## Notebook to ensure tip order is correct

#### Concerns: 
    
1. Are the names being swapped correctly when changing to msprime naming (1-ntips) and then back to the names on the species tree (toytree)?
2. Is the sequence array being ordered correctly given the names applied to the trees? 
3. For balanced splits (cherries) is arbitrary ordering of the tree consequential?
   
    
#### How this is demonstrated in this notebook:  
1. We show that the relationships in the species tree match those in the gene trees, and this is made even more clear by setting different Ne values on different branches so that their coalescent times clearly vary. 
2. We show that the inferred gene tree for a locus matches the true genealogy, and this is made even more clear by setting different Ne values on different branches so that their coalescent times clearly vary. 
3. Again, by setting different Ne values on different branches it is clear that the topology and coalescent times are being used correctly.
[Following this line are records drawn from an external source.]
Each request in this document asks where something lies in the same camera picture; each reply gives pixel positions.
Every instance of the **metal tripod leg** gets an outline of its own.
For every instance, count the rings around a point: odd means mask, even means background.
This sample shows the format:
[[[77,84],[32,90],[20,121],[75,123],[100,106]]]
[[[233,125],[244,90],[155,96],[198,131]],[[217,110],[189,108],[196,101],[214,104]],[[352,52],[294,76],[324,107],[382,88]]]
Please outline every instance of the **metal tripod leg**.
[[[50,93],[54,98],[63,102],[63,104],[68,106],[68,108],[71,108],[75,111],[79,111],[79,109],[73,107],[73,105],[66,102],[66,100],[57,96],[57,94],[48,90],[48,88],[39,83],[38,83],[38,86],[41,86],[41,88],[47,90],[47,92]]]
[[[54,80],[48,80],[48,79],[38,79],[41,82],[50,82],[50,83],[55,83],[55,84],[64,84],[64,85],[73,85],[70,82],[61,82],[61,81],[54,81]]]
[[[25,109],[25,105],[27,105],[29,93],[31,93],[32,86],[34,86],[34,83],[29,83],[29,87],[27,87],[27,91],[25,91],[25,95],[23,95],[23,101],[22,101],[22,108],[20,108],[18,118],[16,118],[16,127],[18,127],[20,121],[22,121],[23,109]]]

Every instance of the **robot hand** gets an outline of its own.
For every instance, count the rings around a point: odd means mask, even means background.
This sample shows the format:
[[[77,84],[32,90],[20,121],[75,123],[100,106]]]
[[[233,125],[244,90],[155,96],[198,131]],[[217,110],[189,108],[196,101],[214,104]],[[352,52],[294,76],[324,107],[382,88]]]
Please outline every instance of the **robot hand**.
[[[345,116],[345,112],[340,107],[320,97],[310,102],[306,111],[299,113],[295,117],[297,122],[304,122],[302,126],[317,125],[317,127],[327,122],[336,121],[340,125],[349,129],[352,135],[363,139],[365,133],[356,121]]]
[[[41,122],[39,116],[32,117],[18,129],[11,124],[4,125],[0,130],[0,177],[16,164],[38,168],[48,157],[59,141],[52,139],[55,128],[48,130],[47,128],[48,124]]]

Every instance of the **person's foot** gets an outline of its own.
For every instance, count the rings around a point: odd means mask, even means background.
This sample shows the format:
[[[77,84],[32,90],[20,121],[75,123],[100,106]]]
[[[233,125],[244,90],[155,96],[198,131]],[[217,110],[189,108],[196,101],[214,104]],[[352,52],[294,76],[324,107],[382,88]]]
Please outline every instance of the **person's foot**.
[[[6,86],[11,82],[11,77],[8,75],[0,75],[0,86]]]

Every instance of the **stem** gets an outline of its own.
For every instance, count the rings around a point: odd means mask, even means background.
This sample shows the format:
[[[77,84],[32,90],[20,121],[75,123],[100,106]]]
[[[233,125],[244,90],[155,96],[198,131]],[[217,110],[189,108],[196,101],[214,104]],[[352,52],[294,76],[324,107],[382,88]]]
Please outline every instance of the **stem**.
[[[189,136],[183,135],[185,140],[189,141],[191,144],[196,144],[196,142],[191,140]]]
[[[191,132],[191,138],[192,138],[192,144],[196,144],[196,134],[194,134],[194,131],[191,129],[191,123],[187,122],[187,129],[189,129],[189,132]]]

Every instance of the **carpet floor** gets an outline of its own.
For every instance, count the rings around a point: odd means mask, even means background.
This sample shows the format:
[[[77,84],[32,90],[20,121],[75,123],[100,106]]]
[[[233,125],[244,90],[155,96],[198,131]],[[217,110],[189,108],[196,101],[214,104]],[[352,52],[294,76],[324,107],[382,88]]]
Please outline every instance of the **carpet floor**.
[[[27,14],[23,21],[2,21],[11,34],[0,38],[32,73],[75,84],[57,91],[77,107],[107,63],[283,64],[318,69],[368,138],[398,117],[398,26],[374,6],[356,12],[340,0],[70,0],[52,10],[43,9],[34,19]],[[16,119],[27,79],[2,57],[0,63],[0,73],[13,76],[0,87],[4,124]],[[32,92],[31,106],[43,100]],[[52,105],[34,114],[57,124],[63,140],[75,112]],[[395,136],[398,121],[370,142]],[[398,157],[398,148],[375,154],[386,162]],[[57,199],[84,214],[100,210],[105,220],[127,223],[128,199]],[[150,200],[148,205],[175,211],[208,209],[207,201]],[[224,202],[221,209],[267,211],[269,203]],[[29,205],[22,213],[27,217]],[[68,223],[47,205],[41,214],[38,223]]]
We show this by testing on both balanced and imbalanced species trees. 

In [2]:
import ipcoal
import toytree
import toyplot
import numpy as np

### 1. Name ordering

We can see clearly in this example that the name ordering is working correctly. Here I sample three individuals from each population in a tree with 8 populations. I then set the Ne to be large or small for one of each pair of sister species. We can see that the odd-numbered tips have large Ne, and the even-numbered tips have small Ne and thus short coalescent times. The relationships and coalescent times appear as expected. 

#### imbalanced tree

This looks correct.

In [3]:
# load a species tree
tree = toytree.rtree.imbtree(8, treeheight=1e6)

# set Ne values to high for odd number tip names
tree = tree.set_node_values(
    attr="Ne",
    default=1e3,
    values={7: 2e5, 5:2e5, 3:2e5, 0:2e5},
)

# load the ipcoal model and sample trees
model = ipcoal.Model(tree, samples=3, seed=333)
model.sim_loci(3);

# plot the species tree and a sampled genealogy side by side
canvas = toyplot.Canvas(width=700, height=400)
ax0 = canvas.cartesian(bounds=("10%", "45%", "10%", "90%"))
ax1 = canvas.cartesian(bounds=("55%", "90%", "10%", "90%"))
ax0.show = False; ax1.show = False

# draw species tree
tre = toytree.tree(model.tree)
tre.draw(
    axes=ax0, 
    node_labels=tre.get_node_values("idx", 1, 1),
    edge_widths="Ne",
);

# draw genealogy
tre = toytree.tree(model.df.genealogy[0])
tre.draw(axes=ax1);

#### balanced tree

In [11]:
# load a species tree
tree = toytree.rtree.baltree(8, treeheight=1e6)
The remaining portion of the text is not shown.